### [PROBLEM REQUIREMENTS]
Take the lines below between the one holding "Quick question about the photo above — is any yellow" and the one holding "This document puts", inclusive, and copy them exactly. Add nothing.

[Data extracted from a collection]
------------------------------------

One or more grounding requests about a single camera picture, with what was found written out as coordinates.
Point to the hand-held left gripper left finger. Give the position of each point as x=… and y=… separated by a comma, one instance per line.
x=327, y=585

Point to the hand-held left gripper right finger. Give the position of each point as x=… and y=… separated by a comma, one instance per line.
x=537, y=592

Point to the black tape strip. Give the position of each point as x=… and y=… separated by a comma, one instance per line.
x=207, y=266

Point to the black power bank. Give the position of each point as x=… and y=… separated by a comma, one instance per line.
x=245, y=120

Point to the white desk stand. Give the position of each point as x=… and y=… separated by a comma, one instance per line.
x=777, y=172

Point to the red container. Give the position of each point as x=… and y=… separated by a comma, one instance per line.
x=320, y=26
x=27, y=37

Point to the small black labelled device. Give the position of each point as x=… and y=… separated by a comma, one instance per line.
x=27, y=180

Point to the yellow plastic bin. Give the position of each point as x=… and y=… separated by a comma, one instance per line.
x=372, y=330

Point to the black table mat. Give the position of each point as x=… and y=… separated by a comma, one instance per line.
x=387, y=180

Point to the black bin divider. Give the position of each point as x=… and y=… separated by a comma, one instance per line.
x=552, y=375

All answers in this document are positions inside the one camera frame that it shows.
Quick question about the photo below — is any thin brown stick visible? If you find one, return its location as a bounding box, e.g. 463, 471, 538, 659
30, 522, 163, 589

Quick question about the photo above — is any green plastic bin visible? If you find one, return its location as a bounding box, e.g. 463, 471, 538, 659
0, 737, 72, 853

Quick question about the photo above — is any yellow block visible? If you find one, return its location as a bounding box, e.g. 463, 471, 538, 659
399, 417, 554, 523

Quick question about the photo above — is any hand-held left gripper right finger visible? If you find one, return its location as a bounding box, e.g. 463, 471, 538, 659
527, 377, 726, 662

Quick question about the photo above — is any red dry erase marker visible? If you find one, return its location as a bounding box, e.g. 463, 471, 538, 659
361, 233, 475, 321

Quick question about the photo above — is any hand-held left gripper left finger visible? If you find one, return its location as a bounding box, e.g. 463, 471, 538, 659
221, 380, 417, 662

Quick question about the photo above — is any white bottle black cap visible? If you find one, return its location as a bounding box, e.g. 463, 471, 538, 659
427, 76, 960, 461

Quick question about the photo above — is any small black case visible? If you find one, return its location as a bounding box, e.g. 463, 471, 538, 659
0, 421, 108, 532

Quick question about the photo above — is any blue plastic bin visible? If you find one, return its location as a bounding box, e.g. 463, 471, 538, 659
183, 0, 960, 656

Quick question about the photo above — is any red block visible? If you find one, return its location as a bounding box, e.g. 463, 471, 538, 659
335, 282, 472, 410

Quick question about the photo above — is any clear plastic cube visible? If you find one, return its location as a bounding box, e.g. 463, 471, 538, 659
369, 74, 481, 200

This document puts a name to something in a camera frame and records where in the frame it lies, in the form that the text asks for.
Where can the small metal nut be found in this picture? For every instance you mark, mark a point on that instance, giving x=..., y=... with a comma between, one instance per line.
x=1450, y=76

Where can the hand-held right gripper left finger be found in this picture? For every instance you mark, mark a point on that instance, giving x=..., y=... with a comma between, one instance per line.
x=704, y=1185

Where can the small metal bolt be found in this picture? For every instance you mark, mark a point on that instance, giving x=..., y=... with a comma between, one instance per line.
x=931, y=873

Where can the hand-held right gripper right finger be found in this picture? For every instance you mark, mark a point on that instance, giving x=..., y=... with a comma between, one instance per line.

------------------------------------

### [SOLUTION TO THE PROBLEM]
Quick question about the photo above — is any yellow block visible? If you find one, return its location as a bounding box, e.g. 463, 471, 538, 659
399, 417, 554, 523

Quick question about the photo above — is any hand-held left gripper right finger visible? If you find one, return its location as a bounding box, e.g. 463, 471, 538, 659
527, 377, 726, 662

Quick question about the photo above — is any red dry erase marker visible? If you find one, return its location as a bounding box, e.g. 463, 471, 538, 659
361, 233, 475, 321

Quick question about the photo above — is any hand-held left gripper left finger visible? If you find one, return its location as a bounding box, e.g. 463, 471, 538, 659
221, 380, 417, 662

Quick question about the photo above — is any white bottle black cap visible? If you find one, return its location as a bounding box, e.g. 463, 471, 538, 659
427, 76, 960, 461

Quick question about the photo above — is any small black case visible? If you find one, return its location as a bounding box, e.g. 463, 471, 538, 659
0, 421, 108, 532

Quick question about the photo above — is any blue plastic bin visible? If you find one, return its location as a bounding box, e.g. 463, 471, 538, 659
183, 0, 960, 656

Quick question about the photo above — is any red block visible? If you find one, return its location as a bounding box, e.g. 463, 471, 538, 659
335, 282, 472, 410

Quick question about the photo above — is any clear plastic cube visible? If you find one, return its location as a bounding box, e.g. 463, 471, 538, 659
369, 74, 481, 200

This document puts a name to something in a camera frame and records where in the frame it lies, in the form that the text asks for.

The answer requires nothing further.